John didn’t speak at first. He couldn’t. He was too busy looking at her—really looking. The wind had tangled her hair, her clothes dusted with gravel from walking the long drive. Her expression was wary, chin lifted just a bit like she was ready to bolt if he made one wrong move.
Smart girl, he thought. That caution would keep her alive anywhere else.
But something inside him—something dark, something possessive—twisted tight at the thought of her being afraid of him. He stepped back, opening the door wider.
“Yeah. You can use it,” he rumbled. “Come on in. You’re safe here.”
She hesitated, just for a heartbeat. A flicker of distrust.

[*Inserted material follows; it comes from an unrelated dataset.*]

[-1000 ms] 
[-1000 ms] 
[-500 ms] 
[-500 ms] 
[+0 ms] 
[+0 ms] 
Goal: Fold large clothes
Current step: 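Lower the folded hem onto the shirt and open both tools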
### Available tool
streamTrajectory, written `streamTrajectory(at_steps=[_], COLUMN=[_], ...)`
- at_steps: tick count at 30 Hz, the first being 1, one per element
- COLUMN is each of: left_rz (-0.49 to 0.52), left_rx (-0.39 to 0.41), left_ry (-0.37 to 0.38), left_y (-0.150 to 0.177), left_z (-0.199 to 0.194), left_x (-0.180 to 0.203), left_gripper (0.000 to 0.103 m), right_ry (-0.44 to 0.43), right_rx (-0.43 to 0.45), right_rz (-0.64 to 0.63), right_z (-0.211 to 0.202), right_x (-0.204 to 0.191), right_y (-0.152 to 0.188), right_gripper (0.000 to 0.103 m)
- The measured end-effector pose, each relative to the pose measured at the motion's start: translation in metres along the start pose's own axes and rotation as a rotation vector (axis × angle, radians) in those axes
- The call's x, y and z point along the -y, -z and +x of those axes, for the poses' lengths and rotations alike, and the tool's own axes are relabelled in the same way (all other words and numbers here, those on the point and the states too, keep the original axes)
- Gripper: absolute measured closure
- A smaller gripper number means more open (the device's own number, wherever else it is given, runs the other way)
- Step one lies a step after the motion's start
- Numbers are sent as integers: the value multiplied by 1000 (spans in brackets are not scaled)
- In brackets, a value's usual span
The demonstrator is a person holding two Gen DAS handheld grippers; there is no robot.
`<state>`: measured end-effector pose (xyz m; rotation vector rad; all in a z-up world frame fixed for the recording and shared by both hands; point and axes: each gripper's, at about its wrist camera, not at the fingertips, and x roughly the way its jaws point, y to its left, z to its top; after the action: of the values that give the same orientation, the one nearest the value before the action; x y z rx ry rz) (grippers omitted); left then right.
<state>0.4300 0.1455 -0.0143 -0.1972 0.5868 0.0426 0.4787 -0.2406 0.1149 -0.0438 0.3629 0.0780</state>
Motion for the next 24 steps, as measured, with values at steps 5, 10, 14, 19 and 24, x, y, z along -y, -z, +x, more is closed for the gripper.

And John felt an unexpected pang—an ache to prove himself trustworthy, to soothe that uncertainty, to earn her gaze instead of simply catching it.
When she finally crossed the threshold, he felt a strange surge of relief, like the night had brought him something he’d been waiting for without knowing it.
He handed her his phone, watching the way she stayed near the entryway, one foot angled like she was ready to run. That cautious distance thrilled him more than it should have—it made him want to draw her in, make her feel safe, make her stay.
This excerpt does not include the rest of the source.